Why do modern couples marry? I’m delighted to say that a great many do, and I have officiated and co-created many beautiful ceremonies as a result! My marriage ceremonies in the west of Ireland can be spiritual in their content, and I work with couples to create ceremonies that honour whatever is special to them. Often couples are from different cultures and religious backgrounds, or different Christian denominations such as Catholic and Church of Ireland or Methodist etc. Many couples have no religious beliefs but have their own spirituality, which can be expressed in the way they choose through their ceremony.  Marriage in the west of Ireland

Marriage in the west of Ireland

As part of the process I use for creating a ceremony, the couple are given a set of reflective questions about themselves and their relationship. Questions about how they met, for example, or what attracted them to each other. What marriage means to them or how they knew they had met the right person. It always amazes me to see how similar the answers can be between individuals and couples with entirely different backgrounds and personality types. A pattern emerges from the answers to my questions, which indicates that there is a very natural process, taking place from meeting someone special, to popping the question! It’s a process with it’s own rhythm influenced by natural forces, personalities and tradition, but at this special point in Irish history, there is a wide choice as to what parts of established traditions couples take forward into the future and what they choose to leave behind. Couples are embracing this choice in their life-style, expectations and their ceremonies.

 

The couples coming to me, and to other Interfaith Ministers tend to want to make their own choices about what they include from a traditional Christian marriage ceremony. They may want Bible readings-they may not, they may want an exchange of rings-they may not. Many choose readings from indigenous cultures such as North American Indian; others may choose Buddhist prayers or poetry from famous poets or family and friends. Some brides/grooms walk the isle; others wait in the room for their guests. Some couples write their own vows and others use established traditional vows. Some ceremonies take place in the round, some with traditional theatre seating.

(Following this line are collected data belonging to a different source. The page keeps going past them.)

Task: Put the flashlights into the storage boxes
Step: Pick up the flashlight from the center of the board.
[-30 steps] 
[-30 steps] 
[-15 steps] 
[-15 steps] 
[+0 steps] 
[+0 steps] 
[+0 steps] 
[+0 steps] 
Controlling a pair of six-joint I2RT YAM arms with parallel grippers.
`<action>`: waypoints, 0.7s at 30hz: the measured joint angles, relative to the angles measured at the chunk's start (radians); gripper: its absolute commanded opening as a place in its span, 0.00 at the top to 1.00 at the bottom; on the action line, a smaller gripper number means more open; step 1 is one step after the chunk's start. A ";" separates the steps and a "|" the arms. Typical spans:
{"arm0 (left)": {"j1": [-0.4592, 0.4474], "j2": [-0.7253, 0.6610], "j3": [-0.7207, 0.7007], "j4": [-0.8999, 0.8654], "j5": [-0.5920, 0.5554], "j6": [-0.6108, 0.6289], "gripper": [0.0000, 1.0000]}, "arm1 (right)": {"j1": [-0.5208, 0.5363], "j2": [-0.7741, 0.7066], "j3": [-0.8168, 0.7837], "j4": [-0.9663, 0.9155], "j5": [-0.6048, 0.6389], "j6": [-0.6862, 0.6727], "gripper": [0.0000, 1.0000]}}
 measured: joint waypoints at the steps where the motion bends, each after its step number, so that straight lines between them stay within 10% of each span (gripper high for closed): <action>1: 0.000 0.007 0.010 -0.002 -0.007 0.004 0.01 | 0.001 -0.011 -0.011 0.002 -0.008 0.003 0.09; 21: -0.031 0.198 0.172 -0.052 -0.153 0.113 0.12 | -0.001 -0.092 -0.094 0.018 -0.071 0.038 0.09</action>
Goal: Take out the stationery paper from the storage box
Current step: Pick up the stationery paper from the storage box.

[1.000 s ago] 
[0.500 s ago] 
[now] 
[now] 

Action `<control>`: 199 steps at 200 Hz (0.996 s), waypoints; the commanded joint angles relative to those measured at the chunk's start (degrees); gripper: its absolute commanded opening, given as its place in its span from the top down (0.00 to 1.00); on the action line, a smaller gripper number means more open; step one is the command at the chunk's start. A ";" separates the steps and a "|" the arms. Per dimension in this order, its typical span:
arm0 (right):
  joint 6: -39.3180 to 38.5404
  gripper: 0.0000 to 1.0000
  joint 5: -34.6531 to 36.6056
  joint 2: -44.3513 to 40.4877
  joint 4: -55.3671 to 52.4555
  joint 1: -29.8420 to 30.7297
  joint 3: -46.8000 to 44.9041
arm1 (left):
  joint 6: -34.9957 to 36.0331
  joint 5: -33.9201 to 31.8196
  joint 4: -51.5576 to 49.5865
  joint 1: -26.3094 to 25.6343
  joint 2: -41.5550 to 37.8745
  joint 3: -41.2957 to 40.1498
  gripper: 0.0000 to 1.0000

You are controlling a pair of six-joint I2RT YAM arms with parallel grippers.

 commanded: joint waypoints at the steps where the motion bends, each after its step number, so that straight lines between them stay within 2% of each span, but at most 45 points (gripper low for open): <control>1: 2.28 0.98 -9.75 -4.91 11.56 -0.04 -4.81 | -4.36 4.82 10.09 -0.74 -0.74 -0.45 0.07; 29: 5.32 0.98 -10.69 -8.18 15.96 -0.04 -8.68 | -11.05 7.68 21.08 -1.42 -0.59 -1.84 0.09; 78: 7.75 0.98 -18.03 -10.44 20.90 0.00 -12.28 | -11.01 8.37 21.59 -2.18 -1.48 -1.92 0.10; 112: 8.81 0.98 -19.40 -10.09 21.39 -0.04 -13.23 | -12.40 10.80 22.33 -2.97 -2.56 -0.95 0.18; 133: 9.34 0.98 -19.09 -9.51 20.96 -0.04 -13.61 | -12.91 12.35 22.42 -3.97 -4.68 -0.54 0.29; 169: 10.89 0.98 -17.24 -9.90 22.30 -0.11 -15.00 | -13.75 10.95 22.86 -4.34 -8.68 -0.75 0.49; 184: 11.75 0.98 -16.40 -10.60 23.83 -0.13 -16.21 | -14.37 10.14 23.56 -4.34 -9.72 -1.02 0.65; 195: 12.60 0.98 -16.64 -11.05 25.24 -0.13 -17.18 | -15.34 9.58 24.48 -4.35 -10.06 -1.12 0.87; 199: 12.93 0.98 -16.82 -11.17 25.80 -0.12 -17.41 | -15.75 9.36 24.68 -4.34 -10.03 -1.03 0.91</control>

Marriage in the west of Ireland

Modern marrying couples have often been living together for a few years before they get married. They have had time to save and to plan, they want to create a really special event for their friends and families, a ceremony that says who they are, how much they value their love for each other and perhaps their children and what their own priorities are.

 

Meeting the right person and falling in love has a very important place in our lives. For modern couples, the next stage, living together, planning a life together, saving to get married, perhaps living with each other’s children, supporting each other through difficult times, is a crucial testing ground. I don’t tend to meet the couples that have lived together and don’t make the walk up the isle, but the ones who do, seem to have relationships very much grounded in reality. They seem to me to have created together, through tough times, good times and old-fashioned romance, precisely the right outlook and circumstances for great marriages.

 

My understanding, through performing 50 or more weddings along the west coast of Ireland for the past 3 years is that the couples I regularly encounter want to marry because it is a stage in their development together, their love for each other. It is a very deep commitment that they make based on the practical experience of living together within the pressures of modern society all over the world (my couples have come from the USA, England, Ireland, Germany, Latvia, the Caribbean, The Philippines…. The list goes on).

 

Marriage doesn’t occur mainly through societal pressure, although peer pressure is probably a factor. Marriage is an ancient tradition, creating a lawful union, which many modern couples choose to look forward to as an opportunity to arrive at a point of focus for their future together. Where they can re-establish their direction together, celebrate their love with their families and friends. It’s a choice, not an obligation. Often it is a well-earned reward for a tough few years establishing a home and a loving family together. A celebration of something already established, and not, as in the past, a new beginning.

 

Take the best of the traditions, add your own ideas and make your wedding your own. If you are a couple choosing to wed, give yourself a wide and broad-minded choice for your wedding ceremony. Seriously consider the reasons why marriage is important to you, and include that sentiment in your ceremony through your choice of readings and the composition of your own vows.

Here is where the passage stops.